Note, this post is from 2011 and slightly outdated in some places.
Statistics. CIFAR-10 consists of 50,000 training images, all of them in 1 of 10 categories (displayed left). The test set consists of 10,000 novel images from the same categories, and the task is to classify each to its category. The state of the art is currently at about 80% classification accuracy (4000 centroids), achieved by Adam Coates et al. (PDF). This paper achieved the accuracy by using whitening, k-means to learn many centroids, and then using a soft activation function as features.
State of the Art performance. By the way, running their method with 1600 centroids gives 77% classification accuracy. If you set the clusters to be random the accuracy becomes 70%, and if you set the clusters to be random patches from the training set, the accuracy goes up to 74%. It seems like the whole purpose of k-means is to nicely spread out the clusters around the data. I’m guessing that the 70% random clusters performance might be because many of the clusters are relatively too far away from data manifolds, and never become activated – it’s as if you had much fewer clusters to begin with.

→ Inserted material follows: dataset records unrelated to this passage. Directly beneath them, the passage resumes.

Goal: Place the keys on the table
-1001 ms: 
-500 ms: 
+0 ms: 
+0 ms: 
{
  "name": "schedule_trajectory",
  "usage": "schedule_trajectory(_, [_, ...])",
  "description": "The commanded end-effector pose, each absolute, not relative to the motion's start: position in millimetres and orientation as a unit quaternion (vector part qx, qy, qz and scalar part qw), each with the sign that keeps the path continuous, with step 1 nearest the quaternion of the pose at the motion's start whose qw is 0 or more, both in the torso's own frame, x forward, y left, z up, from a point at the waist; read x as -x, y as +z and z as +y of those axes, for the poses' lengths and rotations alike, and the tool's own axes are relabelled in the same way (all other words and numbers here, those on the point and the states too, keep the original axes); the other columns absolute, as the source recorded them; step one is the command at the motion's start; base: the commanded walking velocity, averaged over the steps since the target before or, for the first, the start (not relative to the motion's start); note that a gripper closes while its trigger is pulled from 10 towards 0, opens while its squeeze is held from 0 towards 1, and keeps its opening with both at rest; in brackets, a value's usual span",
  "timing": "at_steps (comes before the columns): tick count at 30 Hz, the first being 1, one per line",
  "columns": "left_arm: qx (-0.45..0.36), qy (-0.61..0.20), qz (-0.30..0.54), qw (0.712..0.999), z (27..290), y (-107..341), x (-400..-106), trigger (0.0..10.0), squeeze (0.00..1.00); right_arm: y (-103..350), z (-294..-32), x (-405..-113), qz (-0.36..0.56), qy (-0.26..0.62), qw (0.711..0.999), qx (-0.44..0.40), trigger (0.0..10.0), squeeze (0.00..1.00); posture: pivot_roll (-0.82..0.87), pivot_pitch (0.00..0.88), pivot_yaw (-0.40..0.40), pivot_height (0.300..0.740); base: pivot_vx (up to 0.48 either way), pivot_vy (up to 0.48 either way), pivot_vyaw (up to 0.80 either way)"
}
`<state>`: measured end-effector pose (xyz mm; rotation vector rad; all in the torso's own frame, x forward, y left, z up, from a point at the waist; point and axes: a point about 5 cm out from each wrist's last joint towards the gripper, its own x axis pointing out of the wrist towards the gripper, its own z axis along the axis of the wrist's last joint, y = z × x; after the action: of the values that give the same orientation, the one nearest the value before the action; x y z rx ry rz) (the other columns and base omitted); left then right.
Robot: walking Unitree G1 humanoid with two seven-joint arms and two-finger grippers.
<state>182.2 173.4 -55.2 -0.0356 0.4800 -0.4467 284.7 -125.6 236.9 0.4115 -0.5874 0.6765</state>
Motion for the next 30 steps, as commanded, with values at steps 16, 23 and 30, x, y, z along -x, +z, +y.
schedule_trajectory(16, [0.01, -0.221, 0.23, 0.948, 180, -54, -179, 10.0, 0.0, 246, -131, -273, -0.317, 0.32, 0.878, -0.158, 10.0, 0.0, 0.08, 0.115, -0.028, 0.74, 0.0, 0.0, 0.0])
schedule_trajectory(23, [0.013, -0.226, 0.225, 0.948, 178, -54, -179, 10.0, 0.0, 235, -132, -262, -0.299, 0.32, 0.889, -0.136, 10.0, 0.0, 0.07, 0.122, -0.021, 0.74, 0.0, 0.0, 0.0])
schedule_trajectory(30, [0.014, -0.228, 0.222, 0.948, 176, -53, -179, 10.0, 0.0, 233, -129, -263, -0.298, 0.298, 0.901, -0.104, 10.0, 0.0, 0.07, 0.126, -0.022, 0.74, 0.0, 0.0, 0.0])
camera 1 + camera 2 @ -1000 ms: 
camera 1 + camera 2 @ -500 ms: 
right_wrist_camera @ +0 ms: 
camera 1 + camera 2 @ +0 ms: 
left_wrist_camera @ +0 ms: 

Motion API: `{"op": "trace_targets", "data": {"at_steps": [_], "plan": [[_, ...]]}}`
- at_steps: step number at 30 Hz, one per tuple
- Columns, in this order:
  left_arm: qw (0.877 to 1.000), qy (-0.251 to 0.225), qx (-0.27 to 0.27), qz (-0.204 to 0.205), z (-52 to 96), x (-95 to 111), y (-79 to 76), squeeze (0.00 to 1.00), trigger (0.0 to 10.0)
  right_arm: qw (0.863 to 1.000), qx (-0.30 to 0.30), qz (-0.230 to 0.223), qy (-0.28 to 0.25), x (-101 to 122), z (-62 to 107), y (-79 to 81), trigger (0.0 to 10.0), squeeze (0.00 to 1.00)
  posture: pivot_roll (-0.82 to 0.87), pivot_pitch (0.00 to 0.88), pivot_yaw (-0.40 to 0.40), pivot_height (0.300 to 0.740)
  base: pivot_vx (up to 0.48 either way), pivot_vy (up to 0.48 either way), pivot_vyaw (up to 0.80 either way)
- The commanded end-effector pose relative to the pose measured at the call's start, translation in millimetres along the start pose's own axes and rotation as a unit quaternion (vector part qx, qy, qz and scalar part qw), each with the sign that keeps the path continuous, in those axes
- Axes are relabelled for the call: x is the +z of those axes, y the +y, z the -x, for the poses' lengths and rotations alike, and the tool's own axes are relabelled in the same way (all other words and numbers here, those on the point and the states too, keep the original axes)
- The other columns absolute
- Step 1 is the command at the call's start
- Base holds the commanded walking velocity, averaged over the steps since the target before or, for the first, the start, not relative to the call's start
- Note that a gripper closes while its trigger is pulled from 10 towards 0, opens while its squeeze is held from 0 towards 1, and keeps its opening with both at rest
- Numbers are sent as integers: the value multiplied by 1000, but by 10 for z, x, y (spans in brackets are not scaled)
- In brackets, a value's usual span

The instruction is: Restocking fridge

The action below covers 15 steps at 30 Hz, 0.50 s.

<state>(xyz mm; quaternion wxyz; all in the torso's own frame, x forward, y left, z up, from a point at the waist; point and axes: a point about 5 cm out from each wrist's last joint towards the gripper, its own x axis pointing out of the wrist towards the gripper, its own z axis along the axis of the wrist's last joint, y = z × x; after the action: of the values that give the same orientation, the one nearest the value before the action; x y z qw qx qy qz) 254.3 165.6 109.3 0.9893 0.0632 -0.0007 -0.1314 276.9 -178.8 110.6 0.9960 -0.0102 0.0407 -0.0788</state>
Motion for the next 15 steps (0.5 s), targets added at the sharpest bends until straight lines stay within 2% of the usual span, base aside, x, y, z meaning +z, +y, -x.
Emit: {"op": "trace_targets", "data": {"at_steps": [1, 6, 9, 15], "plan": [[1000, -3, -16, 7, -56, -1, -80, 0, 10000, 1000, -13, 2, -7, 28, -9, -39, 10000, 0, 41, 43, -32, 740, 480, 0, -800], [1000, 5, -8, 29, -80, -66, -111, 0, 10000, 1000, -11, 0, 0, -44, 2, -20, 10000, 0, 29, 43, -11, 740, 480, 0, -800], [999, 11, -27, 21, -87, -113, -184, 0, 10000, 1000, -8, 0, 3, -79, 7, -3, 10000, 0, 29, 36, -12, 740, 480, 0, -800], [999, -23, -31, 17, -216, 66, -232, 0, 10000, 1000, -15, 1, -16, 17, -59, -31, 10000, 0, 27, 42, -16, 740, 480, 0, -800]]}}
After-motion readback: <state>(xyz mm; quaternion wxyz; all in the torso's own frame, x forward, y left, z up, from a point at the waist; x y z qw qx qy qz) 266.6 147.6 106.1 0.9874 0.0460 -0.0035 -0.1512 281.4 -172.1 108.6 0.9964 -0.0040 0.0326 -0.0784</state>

Human Accuracy. Over the weekend I wanted to see what kind of classification accuracy a human would achieve on this dataset. I set out to write some quick MATLAB code that would provide the interface to do this. It showed one image at a time and allowed me to press a key from 0-9 indicating my belief about its class category. My classification accuracy ended up at about 94% on 400 images. Why not 100%? Because some images are really unfair! To give you an idea, here are some questionable images from CIFAR-10:
CIFAR-10 human accuracy is approximately 94%
A few observations I derived from this exercise:
The objects within classes in this dataset can be extremely varied. For example the “bird” class contains many different types of bird (both big birds and small). Not only are there many types of bird, but the occur at many possible magnifications, all possible angles and all possible poses. Sometimes only parts of the bird are shown. The poses problem is even worse for the dog/cat category, because these animals occur at many many different types of poses, and sometimes only the head is shown. Or left part of the body, etc.
My classification method felt strangely dichotomous. Sometimes you can clearly see the animal or object and classify it based very highly-informative distinct parts (for example, you find ears of a cat). Other times, my recognition was purely based on context and the overall cues in the image such as the colors.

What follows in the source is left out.